Problem ▸ Could you repeat the records below exactly as written?

Exercise materials ▸
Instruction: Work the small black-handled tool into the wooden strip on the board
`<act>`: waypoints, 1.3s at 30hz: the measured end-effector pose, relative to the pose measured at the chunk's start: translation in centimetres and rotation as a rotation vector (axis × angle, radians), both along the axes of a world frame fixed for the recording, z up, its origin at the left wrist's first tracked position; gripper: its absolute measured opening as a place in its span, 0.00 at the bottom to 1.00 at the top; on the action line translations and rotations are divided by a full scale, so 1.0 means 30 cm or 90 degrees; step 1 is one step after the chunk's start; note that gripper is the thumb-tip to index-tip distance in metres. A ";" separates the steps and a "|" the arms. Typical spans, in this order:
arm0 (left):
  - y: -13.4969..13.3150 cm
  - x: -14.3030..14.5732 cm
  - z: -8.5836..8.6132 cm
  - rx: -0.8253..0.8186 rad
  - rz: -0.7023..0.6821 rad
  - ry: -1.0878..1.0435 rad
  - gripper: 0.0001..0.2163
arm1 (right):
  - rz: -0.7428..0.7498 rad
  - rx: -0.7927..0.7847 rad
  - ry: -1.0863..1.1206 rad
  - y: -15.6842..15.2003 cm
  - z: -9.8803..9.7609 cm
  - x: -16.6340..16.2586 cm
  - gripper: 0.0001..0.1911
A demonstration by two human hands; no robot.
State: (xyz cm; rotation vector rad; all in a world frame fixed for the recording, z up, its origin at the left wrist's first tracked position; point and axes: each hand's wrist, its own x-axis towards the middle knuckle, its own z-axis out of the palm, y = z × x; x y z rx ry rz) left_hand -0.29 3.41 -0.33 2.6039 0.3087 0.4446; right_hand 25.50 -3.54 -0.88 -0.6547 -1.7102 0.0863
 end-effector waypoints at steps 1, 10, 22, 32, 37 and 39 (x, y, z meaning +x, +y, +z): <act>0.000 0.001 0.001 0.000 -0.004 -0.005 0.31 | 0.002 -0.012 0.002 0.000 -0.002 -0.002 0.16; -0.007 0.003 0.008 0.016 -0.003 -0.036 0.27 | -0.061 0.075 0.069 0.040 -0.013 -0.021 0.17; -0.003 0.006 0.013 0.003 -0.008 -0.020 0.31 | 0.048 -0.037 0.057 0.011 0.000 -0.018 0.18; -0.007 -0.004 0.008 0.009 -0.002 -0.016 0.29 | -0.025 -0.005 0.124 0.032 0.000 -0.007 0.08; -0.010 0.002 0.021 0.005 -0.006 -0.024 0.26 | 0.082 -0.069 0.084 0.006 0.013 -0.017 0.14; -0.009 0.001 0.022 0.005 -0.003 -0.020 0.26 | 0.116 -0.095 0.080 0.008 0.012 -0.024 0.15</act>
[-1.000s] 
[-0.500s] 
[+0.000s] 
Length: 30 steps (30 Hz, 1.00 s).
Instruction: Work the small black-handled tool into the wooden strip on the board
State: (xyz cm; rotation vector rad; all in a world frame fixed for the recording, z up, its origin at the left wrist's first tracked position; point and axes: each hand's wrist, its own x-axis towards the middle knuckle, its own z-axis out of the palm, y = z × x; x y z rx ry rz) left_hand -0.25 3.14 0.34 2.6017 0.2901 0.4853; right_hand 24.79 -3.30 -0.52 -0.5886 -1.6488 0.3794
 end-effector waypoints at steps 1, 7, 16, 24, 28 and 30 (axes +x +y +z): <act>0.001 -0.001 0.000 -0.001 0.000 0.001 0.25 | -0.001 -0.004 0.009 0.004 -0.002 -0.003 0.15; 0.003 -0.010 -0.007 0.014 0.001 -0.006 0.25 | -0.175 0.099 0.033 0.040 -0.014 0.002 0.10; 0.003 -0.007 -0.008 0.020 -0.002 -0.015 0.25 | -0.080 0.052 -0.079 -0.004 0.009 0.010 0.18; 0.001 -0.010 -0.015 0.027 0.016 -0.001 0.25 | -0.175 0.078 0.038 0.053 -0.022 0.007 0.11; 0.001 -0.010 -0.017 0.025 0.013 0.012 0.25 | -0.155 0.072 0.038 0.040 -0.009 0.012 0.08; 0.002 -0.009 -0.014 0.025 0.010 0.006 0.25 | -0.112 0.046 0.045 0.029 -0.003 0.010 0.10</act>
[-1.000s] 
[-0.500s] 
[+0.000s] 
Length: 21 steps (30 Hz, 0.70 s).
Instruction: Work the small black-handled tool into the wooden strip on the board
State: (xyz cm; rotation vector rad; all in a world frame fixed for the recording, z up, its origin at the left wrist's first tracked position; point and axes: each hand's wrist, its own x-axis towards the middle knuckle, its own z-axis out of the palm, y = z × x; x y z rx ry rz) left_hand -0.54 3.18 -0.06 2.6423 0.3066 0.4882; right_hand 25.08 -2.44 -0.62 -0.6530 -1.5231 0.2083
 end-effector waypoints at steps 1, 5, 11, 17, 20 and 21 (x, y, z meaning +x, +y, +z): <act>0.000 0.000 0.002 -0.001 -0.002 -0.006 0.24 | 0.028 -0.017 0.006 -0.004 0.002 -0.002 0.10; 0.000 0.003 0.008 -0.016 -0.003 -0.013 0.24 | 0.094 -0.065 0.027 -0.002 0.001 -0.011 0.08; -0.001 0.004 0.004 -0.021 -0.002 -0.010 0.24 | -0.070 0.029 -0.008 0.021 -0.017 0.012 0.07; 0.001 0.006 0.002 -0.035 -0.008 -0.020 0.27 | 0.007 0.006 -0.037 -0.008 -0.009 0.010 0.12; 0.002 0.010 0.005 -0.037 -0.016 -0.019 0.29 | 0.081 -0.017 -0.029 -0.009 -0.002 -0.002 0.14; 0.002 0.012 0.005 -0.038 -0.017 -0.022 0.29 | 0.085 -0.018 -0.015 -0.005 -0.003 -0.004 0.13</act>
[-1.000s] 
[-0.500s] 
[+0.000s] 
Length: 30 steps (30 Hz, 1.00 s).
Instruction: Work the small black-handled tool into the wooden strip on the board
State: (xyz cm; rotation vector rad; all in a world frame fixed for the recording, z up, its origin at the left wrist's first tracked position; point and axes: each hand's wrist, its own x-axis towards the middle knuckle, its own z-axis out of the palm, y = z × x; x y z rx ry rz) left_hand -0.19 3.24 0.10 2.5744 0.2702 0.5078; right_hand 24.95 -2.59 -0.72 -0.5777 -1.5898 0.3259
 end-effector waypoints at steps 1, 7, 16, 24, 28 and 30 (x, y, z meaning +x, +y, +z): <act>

Task output ▸
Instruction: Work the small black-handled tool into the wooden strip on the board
`<act>`: waypoints, 1.3s at 30hz: the measured end-effector pose, relative to the pose measured at the chunk's start: translation in centimetres and rotation as a rotation vector (axis × angle, radians), both along the axes of a world frame fixed for the recording, z up, its origin at the left wrist's first tracked position; gripper: its absolute measured opening as a place in its span, 0.00 at the bottom to 1.00 at the top; on the action line translations and rotations are divided by a full scale, so 1.0 means 30 cm or 90 degrees; step 1 is one step after the chunk's start; note that gripper is the thumb-tip to index-tip distance in metres. A ";" separates the steps and a "|" the arms. Typical spans, in this order:
arm0 (left):
  - y: -13.4969..13.3150 cm
  - x: -14.3030..14.5732 cm
  - z: -8.5836..8.6132 cm
  - rx: -0.8253..0.8186 rad
  - rz: -0.7023..0.6821 rad
  - ry: -1.0878..1.0435 rad
  - gripper: 0.0001..0.2163
arm1 (right):
  - rz: -0.7428..0.7498 rad
  - rx: -0.7927..0.7847 rad
  - ry: -1.0863..1.1206 rad
  - y: -15.6842..15.2003 cm
  - z: -9.8803..9.7609 cm
  - x: -16.6340..16.2586 cm
  - gripper: 0.0001..0.1911
A demonstration by two human hands; no robot.
State: (xyz cm; rotation vector rad; all in a world frame fixed for the recording, z up, its origin at the left wrist's first tracked position; point and axes: each hand's wrist, its own x-axis towards the middle knuckle, its own z-axis out of the palm, y = z × x; x y z rx ry rz) left_hand -0.29 3.41 -0.33 2.6039 0.3087 0.4446; right_hand 25.50 -3.54 -0.88 -0.6547 -1.7102 0.0863
 end-effector waypoints at steps 1, 10, 22, 32, 37 and 39 (x, y, z meaning +x, +y, +z): <act>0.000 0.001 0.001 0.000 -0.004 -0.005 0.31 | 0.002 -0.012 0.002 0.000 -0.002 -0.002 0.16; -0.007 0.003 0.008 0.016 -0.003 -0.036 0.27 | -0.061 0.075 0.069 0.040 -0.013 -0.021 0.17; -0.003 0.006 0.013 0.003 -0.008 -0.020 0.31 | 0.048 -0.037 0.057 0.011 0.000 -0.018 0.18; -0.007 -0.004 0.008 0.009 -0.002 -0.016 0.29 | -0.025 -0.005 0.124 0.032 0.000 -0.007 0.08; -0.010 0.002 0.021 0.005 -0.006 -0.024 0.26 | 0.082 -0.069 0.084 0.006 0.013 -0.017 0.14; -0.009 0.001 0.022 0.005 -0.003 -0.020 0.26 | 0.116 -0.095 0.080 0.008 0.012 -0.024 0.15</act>
[-1.000s] 
[-0.500s] 
[+0.000s] 
Length: 30 steps (30 Hz, 1.00 s).
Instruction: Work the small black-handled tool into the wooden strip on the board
State: (xyz cm; rotation vector rad; all in a world frame fixed for the recording, z up, its origin at the left wrist's first tracked position; point and axes: each hand's wrist, its own x-axis towards the middle knuckle, its own z-axis out of the palm, y = z × x; x y z rx ry rz) left_hand -0.25 3.14 0.34 2.6017 0.2901 0.4853; right_hand 24.79 -3.30 -0.52 -0.5886 -1.6488 0.3794
 end-effector waypoints at steps 1, 7, 16, 24, 28 and 30 (axes +x +y +z): <act>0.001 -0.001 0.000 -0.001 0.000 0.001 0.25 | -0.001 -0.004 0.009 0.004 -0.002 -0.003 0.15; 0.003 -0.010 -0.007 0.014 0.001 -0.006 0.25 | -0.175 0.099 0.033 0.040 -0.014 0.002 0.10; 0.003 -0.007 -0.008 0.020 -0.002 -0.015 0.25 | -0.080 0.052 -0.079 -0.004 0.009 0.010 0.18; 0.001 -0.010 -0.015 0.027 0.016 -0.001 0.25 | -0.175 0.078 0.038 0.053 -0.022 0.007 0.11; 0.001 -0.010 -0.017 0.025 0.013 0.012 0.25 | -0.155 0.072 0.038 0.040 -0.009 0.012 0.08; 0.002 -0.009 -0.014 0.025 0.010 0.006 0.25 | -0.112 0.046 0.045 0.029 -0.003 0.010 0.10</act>
[-1.000s] 
[-0.500s] 
[+0.000s] 
Length: 21 steps (30 Hz, 0.70 s).
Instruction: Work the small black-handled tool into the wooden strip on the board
State: (xyz cm; rotation vector rad; all in a world frame fixed for the recording, z up, its origin at the left wrist's first tracked position; point and axes: each hand's wrist, its own x-axis towards the middle knuckle, its own z-axis out of the palm, y = z × x; x y z rx ry rz) left_hand -0.54 3.18 -0.06 2.6423 0.3066 0.4882; right_hand 25.08 -2.44 -0.62 -0.6530 -1.5231 0.2083
 end-effector waypoints at steps 1, 5, 11, 17, 20 and 21 (x, y, z meaning +x, +y, +z): <act>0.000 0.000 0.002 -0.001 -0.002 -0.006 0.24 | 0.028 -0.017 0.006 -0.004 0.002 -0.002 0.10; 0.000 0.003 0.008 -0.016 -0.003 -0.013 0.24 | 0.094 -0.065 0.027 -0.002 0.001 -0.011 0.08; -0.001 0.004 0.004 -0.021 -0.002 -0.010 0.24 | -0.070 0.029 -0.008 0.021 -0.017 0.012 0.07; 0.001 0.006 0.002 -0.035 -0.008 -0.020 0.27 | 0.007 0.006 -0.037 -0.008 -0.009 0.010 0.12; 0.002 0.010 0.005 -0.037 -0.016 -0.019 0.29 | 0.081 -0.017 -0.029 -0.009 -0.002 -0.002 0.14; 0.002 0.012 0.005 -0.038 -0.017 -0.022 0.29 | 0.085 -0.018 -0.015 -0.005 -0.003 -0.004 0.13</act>
[-1.000s] 
[-0.500s] 
[+0.000s] 
Length: 30 steps (30 Hz, 1.00 s).
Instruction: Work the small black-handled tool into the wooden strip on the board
State: (xyz cm; rotation vector rad; all in a world frame fixed for the recording, z up, its origin at the left wrist's first tracked position; point and axes: each hand's wrist, its own x-axis towards the middle knuckle, its own z-axis out of the palm, y = z × x; x y z rx ry rz) left_hand -0.19 3.24 0.10 2.5744 0.2702 0.5078; right_hand 24.95 -2.59 -0.72 -0.5777 -1.5898 0.3259
 end-effector waypoints at steps 1, 7, 16, 24, 28 and 30 (x, y, z meaning +x, +y, +z): <act>

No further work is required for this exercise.